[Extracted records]

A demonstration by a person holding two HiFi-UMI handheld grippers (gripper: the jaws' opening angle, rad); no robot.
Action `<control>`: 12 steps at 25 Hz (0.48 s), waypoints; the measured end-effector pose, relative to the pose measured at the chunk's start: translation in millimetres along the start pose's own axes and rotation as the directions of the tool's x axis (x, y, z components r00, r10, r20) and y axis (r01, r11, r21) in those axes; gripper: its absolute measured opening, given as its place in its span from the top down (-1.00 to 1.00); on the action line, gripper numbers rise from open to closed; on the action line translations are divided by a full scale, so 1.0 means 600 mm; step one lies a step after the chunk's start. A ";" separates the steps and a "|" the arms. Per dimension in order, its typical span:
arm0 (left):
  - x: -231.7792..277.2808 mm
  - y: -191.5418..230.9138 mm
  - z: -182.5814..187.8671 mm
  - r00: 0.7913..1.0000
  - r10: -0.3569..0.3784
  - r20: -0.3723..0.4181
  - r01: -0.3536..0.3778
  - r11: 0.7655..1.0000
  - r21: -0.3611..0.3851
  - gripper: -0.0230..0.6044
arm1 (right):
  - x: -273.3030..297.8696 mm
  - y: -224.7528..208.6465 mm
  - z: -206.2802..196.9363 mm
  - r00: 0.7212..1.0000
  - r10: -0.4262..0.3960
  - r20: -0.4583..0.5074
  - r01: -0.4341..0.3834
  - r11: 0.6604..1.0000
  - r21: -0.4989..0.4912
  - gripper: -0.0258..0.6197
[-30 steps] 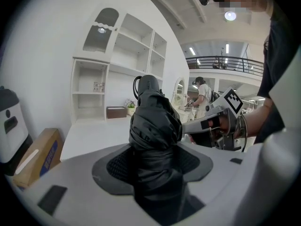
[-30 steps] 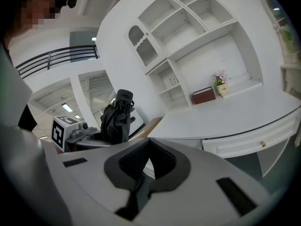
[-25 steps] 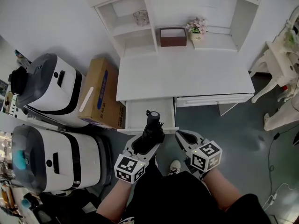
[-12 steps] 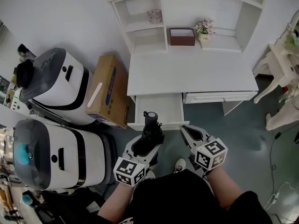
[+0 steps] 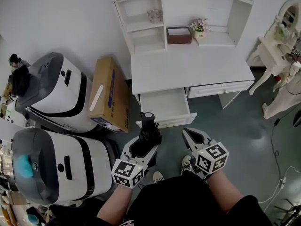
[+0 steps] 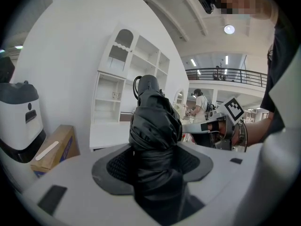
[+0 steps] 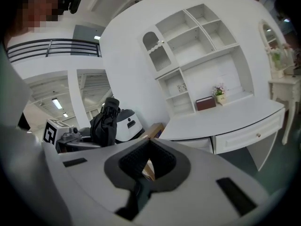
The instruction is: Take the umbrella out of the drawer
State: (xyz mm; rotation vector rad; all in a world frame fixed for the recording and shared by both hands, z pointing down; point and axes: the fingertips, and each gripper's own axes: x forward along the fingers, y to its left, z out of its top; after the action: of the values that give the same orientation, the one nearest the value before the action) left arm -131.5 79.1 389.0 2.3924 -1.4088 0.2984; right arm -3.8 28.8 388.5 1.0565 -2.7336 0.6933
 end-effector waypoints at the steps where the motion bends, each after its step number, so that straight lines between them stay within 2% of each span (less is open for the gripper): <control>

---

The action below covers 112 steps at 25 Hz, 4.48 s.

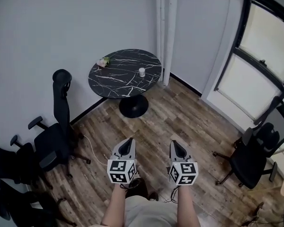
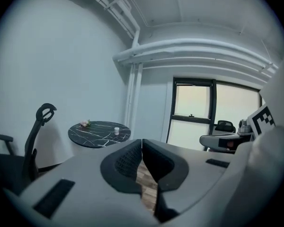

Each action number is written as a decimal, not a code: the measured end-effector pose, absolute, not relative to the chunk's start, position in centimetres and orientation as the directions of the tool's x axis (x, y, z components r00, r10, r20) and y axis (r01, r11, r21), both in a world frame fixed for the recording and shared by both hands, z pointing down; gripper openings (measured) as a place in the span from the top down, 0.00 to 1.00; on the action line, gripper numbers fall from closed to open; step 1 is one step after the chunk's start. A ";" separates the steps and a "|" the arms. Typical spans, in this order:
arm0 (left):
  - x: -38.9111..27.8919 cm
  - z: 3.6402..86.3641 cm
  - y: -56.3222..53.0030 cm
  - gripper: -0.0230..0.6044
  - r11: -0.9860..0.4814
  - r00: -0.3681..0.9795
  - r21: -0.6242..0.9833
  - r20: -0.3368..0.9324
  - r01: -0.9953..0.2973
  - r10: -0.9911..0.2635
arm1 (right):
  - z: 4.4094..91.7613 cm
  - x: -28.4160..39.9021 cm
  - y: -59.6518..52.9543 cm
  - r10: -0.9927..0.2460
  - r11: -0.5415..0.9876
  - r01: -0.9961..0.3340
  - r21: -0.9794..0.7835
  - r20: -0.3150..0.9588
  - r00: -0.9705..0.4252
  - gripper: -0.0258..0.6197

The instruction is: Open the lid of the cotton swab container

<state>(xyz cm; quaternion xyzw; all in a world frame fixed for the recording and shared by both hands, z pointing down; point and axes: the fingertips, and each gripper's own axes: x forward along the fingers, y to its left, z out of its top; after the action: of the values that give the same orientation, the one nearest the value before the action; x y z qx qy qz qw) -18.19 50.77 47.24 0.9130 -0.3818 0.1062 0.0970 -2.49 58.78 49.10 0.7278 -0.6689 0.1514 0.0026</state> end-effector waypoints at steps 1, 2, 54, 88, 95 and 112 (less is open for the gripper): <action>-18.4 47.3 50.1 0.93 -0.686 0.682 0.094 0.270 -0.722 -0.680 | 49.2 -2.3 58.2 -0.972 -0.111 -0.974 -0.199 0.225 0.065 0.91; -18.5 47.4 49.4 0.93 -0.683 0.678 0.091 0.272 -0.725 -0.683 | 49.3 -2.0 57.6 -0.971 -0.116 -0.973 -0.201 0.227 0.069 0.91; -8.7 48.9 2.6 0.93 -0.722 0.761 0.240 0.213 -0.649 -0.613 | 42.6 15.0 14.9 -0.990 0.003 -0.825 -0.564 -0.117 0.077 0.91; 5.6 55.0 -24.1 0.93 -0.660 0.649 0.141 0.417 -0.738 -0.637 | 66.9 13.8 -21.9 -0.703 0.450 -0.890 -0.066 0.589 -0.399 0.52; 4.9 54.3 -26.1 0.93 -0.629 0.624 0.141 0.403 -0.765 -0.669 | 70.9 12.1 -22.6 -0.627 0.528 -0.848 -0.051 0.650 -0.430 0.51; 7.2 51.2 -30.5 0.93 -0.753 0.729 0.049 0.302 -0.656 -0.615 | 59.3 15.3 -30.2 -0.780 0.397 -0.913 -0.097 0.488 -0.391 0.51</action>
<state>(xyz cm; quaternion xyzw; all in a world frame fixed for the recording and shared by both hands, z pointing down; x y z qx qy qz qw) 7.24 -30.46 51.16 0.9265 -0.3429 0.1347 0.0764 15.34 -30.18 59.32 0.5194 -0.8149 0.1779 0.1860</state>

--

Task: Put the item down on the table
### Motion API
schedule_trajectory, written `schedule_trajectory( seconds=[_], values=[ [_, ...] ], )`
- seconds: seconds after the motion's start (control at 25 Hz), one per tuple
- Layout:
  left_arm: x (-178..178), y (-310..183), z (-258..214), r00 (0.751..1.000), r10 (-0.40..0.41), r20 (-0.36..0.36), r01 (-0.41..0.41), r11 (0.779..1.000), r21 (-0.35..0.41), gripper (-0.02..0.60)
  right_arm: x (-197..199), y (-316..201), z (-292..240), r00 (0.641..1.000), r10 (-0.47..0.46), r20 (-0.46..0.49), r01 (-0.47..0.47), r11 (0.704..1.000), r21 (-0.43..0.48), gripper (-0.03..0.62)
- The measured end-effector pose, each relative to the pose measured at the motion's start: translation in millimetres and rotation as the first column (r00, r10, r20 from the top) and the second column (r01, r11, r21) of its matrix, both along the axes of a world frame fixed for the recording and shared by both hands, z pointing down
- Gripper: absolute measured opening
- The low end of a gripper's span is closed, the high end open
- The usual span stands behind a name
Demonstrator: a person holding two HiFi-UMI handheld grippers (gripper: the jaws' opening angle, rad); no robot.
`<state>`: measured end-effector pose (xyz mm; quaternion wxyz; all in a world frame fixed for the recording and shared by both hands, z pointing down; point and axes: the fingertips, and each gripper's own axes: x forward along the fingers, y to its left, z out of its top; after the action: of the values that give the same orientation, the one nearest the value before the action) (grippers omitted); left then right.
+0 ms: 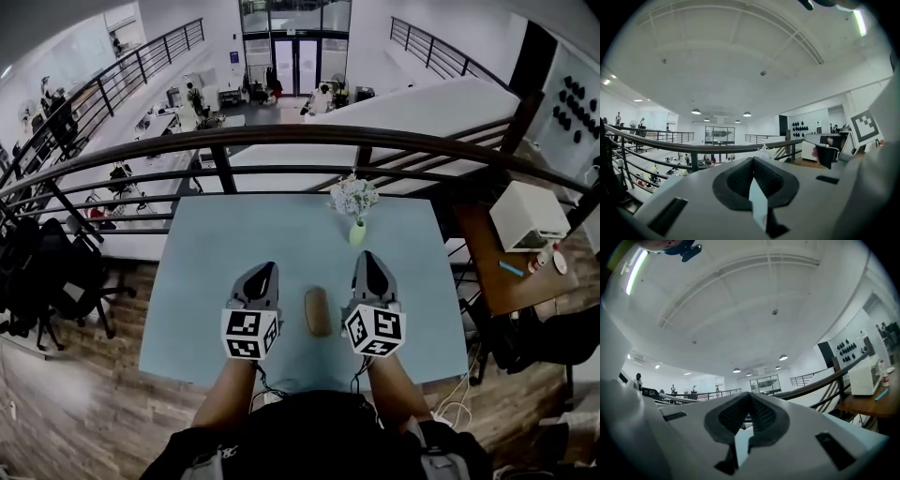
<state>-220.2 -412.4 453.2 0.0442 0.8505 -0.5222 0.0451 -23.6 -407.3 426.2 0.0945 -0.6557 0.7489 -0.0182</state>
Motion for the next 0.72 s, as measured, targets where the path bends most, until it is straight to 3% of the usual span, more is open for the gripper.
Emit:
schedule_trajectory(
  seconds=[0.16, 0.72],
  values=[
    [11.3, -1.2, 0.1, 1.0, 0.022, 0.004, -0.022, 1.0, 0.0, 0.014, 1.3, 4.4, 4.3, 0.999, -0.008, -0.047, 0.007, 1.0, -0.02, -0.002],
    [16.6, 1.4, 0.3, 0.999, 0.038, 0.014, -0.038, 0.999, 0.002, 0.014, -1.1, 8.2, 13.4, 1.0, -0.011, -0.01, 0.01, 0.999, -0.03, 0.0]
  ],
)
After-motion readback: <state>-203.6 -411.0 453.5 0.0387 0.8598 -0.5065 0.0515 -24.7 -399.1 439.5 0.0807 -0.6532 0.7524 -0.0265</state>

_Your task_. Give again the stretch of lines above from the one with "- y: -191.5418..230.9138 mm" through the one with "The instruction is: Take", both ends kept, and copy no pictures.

_Task answer_.
  - y: -191.5418..230.9138 mm
  - z: -182.5814..187.8671 mm
  - r00: 0.7913..1.0000
  - r10: -0.3569..0.3784
  - r20: -0.3723..0.4181
  - r01: -0.3536..0.3778
  - r11: 0.7655..1.0000
  - r21: -0.3611..0.3851
  - gripper: -0.0230..0.6044
arm1 (right):
  - x: -273.3030..297.8696 mm
  - y: -224.7528..208.6465 mm
  - z: -206.2802..196.9363 mm
  - r00: 0.7212..1.0000
  - r10: -0.4262..0.3960
  - r20: -0.4583..0.5074
  - r01: -0.4341..0.3834
  - r11: 0.6604..1.0000
  - r21: -0.4989..0.4912
  - gripper: -0.0258..0.6197
[-30 steps] 
[-30 steps] 
[-25 steps] 
[-12 steps] 
[+0 steps] 
[+0 steps] 
[+0 steps] 
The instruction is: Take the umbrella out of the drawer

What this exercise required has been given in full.